- **EXERCISE BRIEF**:
Every line below that contains the word "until" must be copied.

- **GIVEN DATA**:

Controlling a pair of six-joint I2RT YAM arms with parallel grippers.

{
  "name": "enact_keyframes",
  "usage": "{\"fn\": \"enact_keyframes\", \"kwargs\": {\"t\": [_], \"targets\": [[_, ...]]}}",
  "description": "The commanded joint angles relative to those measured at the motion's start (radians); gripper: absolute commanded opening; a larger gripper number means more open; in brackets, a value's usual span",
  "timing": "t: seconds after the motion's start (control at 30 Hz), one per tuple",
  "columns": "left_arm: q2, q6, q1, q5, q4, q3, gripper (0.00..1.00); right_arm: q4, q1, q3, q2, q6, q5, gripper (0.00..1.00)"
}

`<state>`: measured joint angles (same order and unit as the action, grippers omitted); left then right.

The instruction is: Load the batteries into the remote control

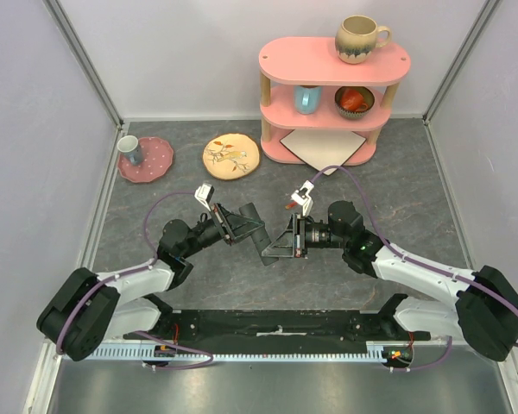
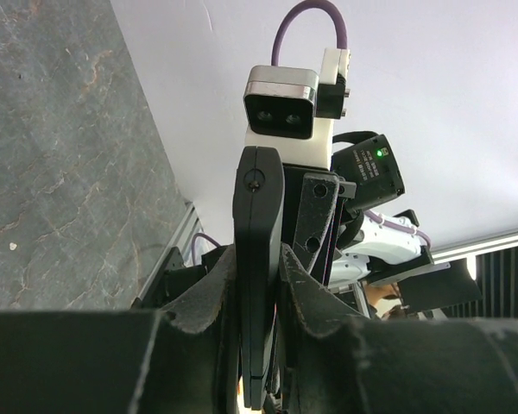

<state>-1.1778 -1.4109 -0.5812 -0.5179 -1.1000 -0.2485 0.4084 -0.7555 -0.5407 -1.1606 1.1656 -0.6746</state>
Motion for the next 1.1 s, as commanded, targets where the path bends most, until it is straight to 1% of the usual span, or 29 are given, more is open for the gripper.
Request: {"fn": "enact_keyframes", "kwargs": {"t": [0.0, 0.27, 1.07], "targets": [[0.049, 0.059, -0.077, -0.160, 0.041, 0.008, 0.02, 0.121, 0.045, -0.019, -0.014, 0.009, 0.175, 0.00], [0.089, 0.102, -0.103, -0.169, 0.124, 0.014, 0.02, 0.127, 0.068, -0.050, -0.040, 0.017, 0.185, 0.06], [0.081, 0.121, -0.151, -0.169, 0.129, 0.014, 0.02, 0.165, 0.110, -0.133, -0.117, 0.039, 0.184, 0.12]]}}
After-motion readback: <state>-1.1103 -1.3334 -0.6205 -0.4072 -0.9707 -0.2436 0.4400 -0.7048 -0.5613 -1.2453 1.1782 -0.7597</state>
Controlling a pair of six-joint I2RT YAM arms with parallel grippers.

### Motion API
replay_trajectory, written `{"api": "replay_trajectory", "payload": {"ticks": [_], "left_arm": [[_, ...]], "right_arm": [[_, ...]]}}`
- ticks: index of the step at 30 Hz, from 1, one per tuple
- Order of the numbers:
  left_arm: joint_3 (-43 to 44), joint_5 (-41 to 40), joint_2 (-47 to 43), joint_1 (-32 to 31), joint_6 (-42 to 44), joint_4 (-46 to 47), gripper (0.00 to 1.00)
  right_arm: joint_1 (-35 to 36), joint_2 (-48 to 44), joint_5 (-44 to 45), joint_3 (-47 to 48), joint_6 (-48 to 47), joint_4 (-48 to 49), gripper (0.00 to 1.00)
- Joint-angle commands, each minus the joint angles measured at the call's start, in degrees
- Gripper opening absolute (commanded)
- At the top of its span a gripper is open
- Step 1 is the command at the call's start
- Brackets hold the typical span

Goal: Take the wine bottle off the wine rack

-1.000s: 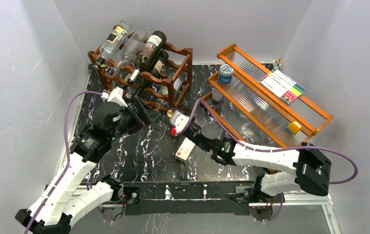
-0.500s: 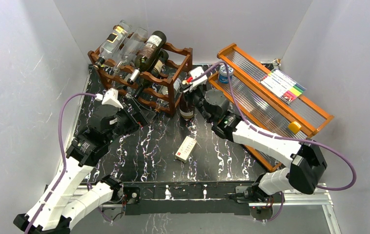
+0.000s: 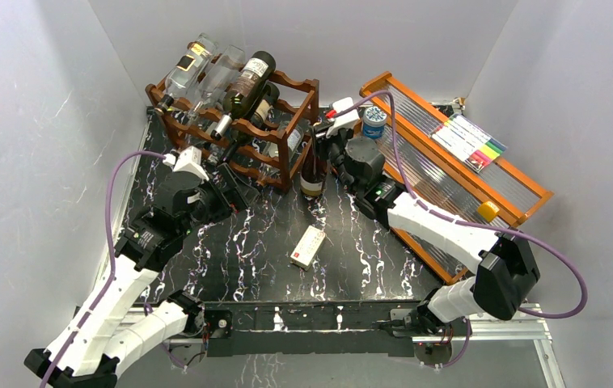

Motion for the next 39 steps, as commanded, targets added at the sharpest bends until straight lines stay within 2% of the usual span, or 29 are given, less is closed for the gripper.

- **EXPECTED ANSWER**:
Motion for the next 1.1 s, as commanded, targets where the path bends most, until it is straight to 1% of the usual span, or 29 are given, more is open for the gripper.
Motion for the next 39 steps, as commanded, targets added at the sharpest bends until straight lines stay within 2% of the usual span, or 29 are given, less is closed for the gripper.

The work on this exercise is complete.